Herewith the .pl file if puedierais hechar out.

A greeting.

Veteran / Moderator

Jul 15, 2016, 4:10 AM

Views: 2894
Re: [cjosemaria] download data from web

Quite a few problems in your code. Just identifying a few here below.

You have strange spacing in many places, and it will not work in the regular expressions of your substitutions.

Then your pattern iof looking for "a ratings", which appears nowhere in your HTML string, and is therefore bound to fail.

In a regex, the star ("*") is a quantifier applied to the previous letter and does not do what you presumably think.

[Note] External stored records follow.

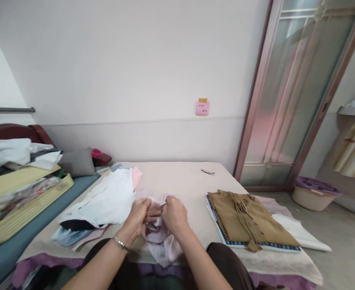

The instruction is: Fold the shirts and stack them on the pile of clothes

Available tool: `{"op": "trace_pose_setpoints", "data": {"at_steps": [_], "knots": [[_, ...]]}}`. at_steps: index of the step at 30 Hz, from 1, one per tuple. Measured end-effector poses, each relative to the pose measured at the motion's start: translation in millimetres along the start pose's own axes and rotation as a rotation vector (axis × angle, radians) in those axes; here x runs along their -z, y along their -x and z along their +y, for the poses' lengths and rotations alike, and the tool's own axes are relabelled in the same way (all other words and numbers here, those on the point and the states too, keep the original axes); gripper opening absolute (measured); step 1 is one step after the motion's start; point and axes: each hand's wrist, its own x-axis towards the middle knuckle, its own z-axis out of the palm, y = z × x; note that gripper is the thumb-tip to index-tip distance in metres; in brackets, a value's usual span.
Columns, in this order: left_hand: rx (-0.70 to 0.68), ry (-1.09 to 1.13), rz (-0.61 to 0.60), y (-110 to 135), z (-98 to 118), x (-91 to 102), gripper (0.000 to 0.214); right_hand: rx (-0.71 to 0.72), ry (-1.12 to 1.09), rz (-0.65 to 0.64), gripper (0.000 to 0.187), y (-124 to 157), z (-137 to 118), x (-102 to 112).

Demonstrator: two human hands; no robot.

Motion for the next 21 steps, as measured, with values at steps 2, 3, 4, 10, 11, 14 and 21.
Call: {"op": "trace_pose_setpoints", "data": {"at_steps": [2,3,4,10,11,14,21], "knots": [[-0.114,-0.292,0.110,-10.5,4.4,28.0,0.029,-0.049,-0.256,-0.014,0.019,-5.2,21.6,12.1],[-0.191,-0.438,0.148,-15.8,8.6,43.3,0.033,-0.085,-0.415,-0.036,0.016,-8.0,32.8,19.2],[-0.250,-0.544,0.184,-20.5,13.9,58.4,0.036,-0.127,-0.574,-0.056,0.013,-10.9,43.7,26.7],[-0.565,-0.608,0.263,-26.5,50.6,111.2,0.025,-0.145,-0.836,0.004,0.014,-18.2,75.2,74.1],[-0.558,-0.461,0.190,-24.2,55.7,112.9,0.025,-0.117,-0.803,-0.002,0.014,-16.7,73.6,82.2],[-0.445,-0.043,0.007,-13.8,70.3,113.4,0.025,-0.030,-0.702,-0.134,0.018,-8.4,64.0,105.2],[-0.460,0.067,-0.185,12.3,103.1,132.9,0.028,0.103,-0.532,-0.353,0.027,3.7,53.2,155.1]]}}
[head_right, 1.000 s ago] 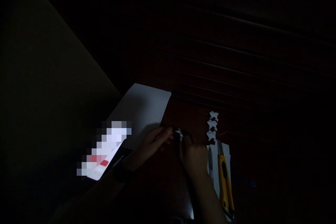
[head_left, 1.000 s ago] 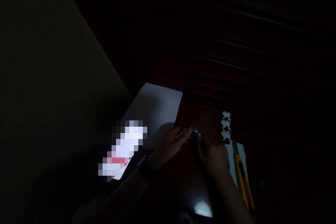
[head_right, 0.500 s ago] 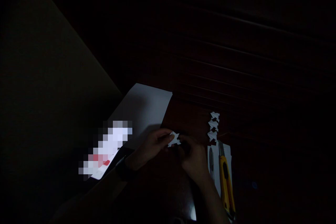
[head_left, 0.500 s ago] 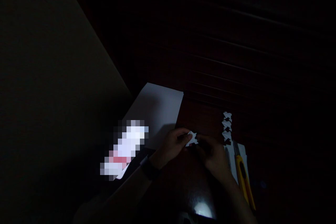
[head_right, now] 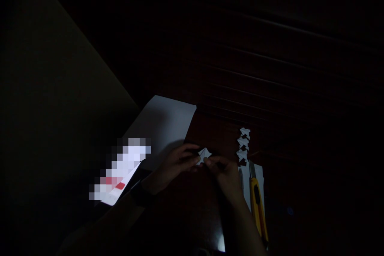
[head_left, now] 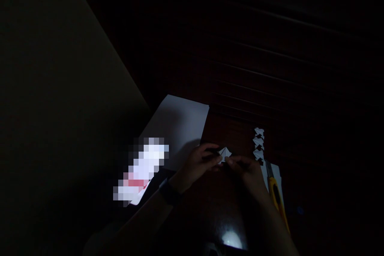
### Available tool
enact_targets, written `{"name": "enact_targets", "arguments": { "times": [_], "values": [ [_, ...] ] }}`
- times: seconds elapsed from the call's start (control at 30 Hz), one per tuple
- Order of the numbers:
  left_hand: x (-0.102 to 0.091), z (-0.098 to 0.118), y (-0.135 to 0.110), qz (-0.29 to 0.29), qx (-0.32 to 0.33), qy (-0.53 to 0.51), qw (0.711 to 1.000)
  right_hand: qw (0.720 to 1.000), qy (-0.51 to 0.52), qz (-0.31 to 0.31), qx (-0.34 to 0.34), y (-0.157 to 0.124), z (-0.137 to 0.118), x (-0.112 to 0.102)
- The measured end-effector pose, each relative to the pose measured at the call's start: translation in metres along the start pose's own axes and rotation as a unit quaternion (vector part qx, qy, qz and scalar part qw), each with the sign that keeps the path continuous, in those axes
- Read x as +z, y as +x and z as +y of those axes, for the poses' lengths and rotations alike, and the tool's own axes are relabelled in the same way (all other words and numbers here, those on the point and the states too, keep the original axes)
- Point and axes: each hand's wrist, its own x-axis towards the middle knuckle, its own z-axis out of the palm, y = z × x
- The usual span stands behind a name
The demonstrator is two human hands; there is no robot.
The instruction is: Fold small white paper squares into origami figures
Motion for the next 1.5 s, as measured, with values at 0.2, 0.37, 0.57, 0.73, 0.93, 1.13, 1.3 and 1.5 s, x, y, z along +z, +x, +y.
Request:
{"name": "enact_targets", "arguments": {
  "times": [0.2, 0.37, 0.57, 0.73, 0.93, 1.13, 1.3, 1.5],
  "values": [
    [0.000, -0.001, 0.000, 0.035, 0.033, 0.002, 0.999, 0.999, -0.001, 0.031, -0.012, 0.000, 0.000, 0.002],
    [0.000, -0.001, 0.002, 0.052, 0.051, 0.025, 0.997, 1.000, 0.024, 0.018, -0.009, 0.000, 0.001, 0.003],
    [-0.002, -0.003, 0.003, 0.054, 0.055, 0.054, 0.996, 0.999, 0.043, 0.026, 0.007, 0.000, 0.003, 0.001],
    [-0.001, -0.002, 0.004, 0.076, 0.042, 0.086, 0.992, 0.999, 0.039, 0.015, 0.008, 0.001, 0.008, 0.001],
    [0.000, 0.000, 0.004, 0.081, 0.045, 0.091, 0.992, 0.999, 0.048, 0.019, -0.001, 0.001, 0.011, 0.002],
    [0.000, -0.003, 0.004, 0.098, 0.050, 0.088, 0.990, 0.999, 0.047, 0.019, -0.005, 0.001, 0.009, 0.003],
    [-0.003, -0.005, 0.004, 0.105, 0.057, 0.091, 0.989, 0.999, 0.028, 0.027, 0.004, 0.001, 0.005, 0.000],
    [-0.001, -0.002, 0.002, 0.113, 0.047, 0.081, 0.989, 0.999, -0.004, 0.036, 0.005, 0.001, 0.004, -0.002]
  ]
}}
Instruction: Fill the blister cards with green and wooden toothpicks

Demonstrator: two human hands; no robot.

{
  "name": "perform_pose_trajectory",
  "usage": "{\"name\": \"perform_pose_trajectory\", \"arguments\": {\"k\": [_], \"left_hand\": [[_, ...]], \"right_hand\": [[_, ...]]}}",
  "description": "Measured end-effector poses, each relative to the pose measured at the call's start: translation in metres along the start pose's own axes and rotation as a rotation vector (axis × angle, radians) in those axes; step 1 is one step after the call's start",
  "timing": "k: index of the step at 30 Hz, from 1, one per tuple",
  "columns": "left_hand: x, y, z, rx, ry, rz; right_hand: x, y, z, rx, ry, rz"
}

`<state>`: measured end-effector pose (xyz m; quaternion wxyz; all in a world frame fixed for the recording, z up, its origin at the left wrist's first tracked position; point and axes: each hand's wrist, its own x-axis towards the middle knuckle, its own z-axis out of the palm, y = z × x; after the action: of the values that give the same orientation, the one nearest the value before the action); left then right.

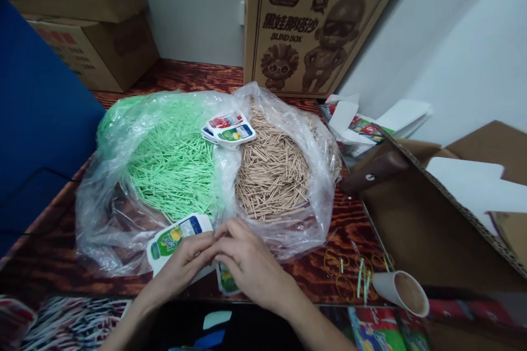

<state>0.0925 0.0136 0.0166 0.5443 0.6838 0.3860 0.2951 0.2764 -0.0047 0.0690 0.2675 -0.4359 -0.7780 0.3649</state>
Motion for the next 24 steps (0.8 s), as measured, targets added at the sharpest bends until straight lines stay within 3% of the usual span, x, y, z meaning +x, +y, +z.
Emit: {"name": "perform_pose_trajectory", "arguments": {"k": [5, 8, 11, 14, 17, 20, 24], "left_hand": [[0.005, -0.009, 0.011, 0.030, 0.209, -0.051], [0.003, -0.014, 0.019, 0.080, 0.247, -0.085], [0.004, -0.014, 0.027, 0.415, 0.222, -0.038], [0.009, -0.014, 0.036, 0.830, 0.166, -0.024], [0.014, -0.015, 0.041, 0.998, 0.122, -0.030], [0.014, -0.017, 0.042, 0.982, 0.118, -0.042], [0.007, -0.019, 0.038, 0.671, 0.205, -0.010]], "right_hand": [[-0.004, 0.027, 0.002, 0.041, 0.120, 0.145], [-0.012, 0.045, 0.002, 0.062, 0.183, 0.218], [-0.023, 0.056, 0.001, -0.014, 0.255, 0.287], [-0.031, 0.069, 0.005, -0.235, 0.206, 0.330], [-0.035, 0.083, 0.017, -0.459, 0.182, 0.354], [-0.036, 0.087, 0.024, -0.529, 0.162, 0.372], [-0.041, 0.067, 0.011, -0.278, 0.223, 0.309]]}}
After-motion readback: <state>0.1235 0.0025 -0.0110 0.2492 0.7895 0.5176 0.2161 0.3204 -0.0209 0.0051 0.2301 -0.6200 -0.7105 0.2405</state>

You seem to look for a "gif" extension, but there is nothing such in your HTML source string.

Finally, although it can sometimes be done for very very simple cases, it is usually considered that using regexes to parse HTML is a bad idea. You should probably use a CPAN module to parse your HTML. See some possibilities here: https://www.google.fr/search?q=cpan+html&ie=utf-8&oe=utf-8&client=firefox-b&gfe_rd=cr&ei=KsSIV8OEJKKx8wfO4p3IBQ.

New User

Jul 15, 2016, 7:15 AM

Views: 2885
Re: [Laurent_R] download data from web

above all, thanks for answering.

The version of that file worked properly in 2012, what I think happens is that it has changed the configuration of the web filmaffinity and so now does not work.

Hechare out although not very well give me this.

Thank you.

Veteran / Moderator

Jul 15, 2016, 9:09 AM

Views: 2880
Re: [cjosemaria] download data from web

That is exactly why it's a bad idea to use regex's to parse html. They are too fragile.

You should redesign the script to use one of the html parser modules on cpan.

(This post was edited by FishMonger on Jul 15, 2016, 9:09 AM)